Information shown:
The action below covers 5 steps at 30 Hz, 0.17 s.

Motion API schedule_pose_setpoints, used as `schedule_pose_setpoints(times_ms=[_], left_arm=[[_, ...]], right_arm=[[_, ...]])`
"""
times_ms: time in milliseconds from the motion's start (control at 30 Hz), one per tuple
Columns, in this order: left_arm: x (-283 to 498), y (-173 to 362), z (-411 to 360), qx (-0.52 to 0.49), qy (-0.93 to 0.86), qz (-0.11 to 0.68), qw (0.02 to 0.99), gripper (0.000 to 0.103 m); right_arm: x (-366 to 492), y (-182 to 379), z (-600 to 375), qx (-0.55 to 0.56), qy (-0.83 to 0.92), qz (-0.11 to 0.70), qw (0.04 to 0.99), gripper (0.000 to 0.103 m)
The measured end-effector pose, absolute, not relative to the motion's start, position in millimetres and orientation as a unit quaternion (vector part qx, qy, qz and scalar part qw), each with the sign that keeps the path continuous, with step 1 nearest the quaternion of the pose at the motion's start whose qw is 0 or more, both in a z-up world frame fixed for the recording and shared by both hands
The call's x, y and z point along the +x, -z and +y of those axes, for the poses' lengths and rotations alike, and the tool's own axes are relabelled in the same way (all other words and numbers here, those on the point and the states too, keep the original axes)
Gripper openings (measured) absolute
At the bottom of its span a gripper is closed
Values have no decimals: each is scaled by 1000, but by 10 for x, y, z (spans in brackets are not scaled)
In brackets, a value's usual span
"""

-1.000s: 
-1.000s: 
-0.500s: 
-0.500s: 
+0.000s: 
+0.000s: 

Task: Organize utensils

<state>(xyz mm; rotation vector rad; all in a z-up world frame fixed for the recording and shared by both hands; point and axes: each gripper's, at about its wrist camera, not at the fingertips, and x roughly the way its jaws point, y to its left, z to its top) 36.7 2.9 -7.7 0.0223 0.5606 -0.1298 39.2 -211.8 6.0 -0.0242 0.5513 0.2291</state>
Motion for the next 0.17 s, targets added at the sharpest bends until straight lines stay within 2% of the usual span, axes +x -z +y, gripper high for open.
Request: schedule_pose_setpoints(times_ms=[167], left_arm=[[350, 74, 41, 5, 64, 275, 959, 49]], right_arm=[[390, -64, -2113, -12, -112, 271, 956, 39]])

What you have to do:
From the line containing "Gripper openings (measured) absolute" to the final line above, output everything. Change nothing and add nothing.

Answer to the exercise:
Gripper openings (measured) absolute
At the bottom of its span a gripper is closed
Values have no decimals: each is scaled by 1000, but by 10 for x, y, z (spans in brackets are not scaled)
In brackets, a value's usual span
"""

-1.000s: 
-1.000s: 
-0.500s: 
-0.500s: 
+0.000s: 
+0.000s: 

Task: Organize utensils

<state>(xyz mm; rotation vector rad; all in a z-up world frame fixed for the recording and shared by both hands; point and axes: each gripper's, at about its wrist camera, not at the fingertips, and x roughly the way its jaws point, y to its left, z to its top) 36.7 2.9 -7.7 0.0223 0.5606 -0.1298 39.2 -211.8 6.0 -0.0242 0.5513 0.2291</state>
Motion for the next 0.17 s, targets added at the sharpest bends until straight lines stay within 2% of the usual span, axes +x -z +y, gripper high for open.
Request: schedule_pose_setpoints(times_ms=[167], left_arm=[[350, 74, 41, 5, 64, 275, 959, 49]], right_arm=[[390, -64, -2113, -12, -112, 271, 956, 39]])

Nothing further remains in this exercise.